Natural Contraception Monitors
Whilst getting to grips with monitoring your cycle naturally you might wish to employ some back up in the form of barrier methods and natural contraception monitors. Persona is a popular brand and involves using test sticks to monitor changes in luteinising hormone and estrogen in your urine. You collect your morning urine and analyse with test sticks and a hand held device. The outcome will be either a ‘Red Day’ which means there is a risk of becoming pregnant or a ‘Green Day’ where you may have intercourse without a risk of pregnancy.
In the first month of using a natural contraception monitor you have to perform 16 tests to build up a comprehensive picture of your cycle, following this you only need to test on 8 days of each cycle. Trials have shown Persona to be 94% reliable and it’s much easier if you think you will struggle to be consistent with the methods of tracking detailed above, however, it is expensive.
I think it’s important every woman takes some time to consider her choice of contraception. More and more studies are observing multiple side effects and long term health implications of taking the contraceptive pill or using the coil and injections. Disrupting hormone health and the natural cycle of fertility can take a long time to rebalance.
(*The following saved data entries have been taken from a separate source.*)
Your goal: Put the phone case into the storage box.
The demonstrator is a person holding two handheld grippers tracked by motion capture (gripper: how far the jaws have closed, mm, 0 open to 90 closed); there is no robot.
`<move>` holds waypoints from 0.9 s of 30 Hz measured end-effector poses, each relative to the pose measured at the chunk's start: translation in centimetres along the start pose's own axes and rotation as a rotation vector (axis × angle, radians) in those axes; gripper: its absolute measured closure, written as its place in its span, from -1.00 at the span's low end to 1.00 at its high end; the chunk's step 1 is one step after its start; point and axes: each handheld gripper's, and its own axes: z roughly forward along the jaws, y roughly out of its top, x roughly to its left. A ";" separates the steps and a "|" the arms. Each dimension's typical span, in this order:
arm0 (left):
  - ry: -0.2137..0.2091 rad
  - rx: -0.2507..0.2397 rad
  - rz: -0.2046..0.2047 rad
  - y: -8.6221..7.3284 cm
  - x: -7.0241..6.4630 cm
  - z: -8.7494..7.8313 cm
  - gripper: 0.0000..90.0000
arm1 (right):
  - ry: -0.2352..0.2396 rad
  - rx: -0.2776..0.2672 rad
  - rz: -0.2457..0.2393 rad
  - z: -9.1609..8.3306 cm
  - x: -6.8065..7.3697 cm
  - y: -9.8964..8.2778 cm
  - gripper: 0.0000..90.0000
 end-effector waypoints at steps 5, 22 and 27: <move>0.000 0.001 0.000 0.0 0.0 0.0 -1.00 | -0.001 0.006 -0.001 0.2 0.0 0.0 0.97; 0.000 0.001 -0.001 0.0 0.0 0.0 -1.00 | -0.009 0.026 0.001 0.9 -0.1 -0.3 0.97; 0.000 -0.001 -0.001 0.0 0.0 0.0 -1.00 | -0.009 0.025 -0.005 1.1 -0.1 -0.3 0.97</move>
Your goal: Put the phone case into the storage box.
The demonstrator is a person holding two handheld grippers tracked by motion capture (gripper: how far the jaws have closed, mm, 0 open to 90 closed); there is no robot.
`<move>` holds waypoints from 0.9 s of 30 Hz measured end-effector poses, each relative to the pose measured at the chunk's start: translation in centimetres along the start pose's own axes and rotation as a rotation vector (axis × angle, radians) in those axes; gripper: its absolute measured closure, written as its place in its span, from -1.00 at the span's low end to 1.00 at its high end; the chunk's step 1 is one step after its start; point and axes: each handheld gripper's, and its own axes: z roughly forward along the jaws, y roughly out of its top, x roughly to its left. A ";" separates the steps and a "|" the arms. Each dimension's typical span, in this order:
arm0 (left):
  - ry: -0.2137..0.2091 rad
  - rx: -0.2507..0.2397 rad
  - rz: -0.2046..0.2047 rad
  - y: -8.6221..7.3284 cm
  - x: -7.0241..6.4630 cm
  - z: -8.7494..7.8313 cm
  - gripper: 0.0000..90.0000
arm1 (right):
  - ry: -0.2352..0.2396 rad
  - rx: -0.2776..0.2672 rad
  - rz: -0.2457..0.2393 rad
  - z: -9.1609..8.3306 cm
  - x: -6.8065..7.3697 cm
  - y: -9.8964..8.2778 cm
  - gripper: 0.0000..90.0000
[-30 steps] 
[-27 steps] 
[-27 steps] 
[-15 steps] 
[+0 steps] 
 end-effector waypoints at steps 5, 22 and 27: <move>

A big takeaway for me when I started to look into the subject and understand the female hormone cycle was that there is only a 12-24 hour window in which you can conceive yet many women take external hormones as contraception for years and suffer negative health consequences.
After reading through information above you might be feeling a little overwhelmed but there are a number of online courses with Fertility Friend and I encourage you to read Natural Fertility by Francesca Naish and The Hormone Cure by Dr Sara Gottfried.
I personally found tracking my basal body temperature really easy and I’ve also used Persona if I know I’m travelling and busy for a while. It can be scary initially not relying upon hormonal contraception (you should always back up with barrier methods when starting out), however, this knowledge is hugely beneficial for female health generally. You can adapt your nutrition and training to reflect the hormonal changes that are taking place across the month and begin to understand the reason you may not feel like an intense gym session and perhaps need more carbs that day. You won’t beat yourself up because you didn’t feel in the mood, it might not actually be the right time for the mood 😉
A final point I’d like to make is so many female clients mention having a low libido to me. I’ve covered this in a previous blog here but again hormonal contraceptives can have a signifiant impact on this by changing the ratio of estrogen, progesterone and testosterone. Of course they are not completely to blame, stress and other factors must always be considered but if this is something you wish to resolve exploring natural contraception could be helpful.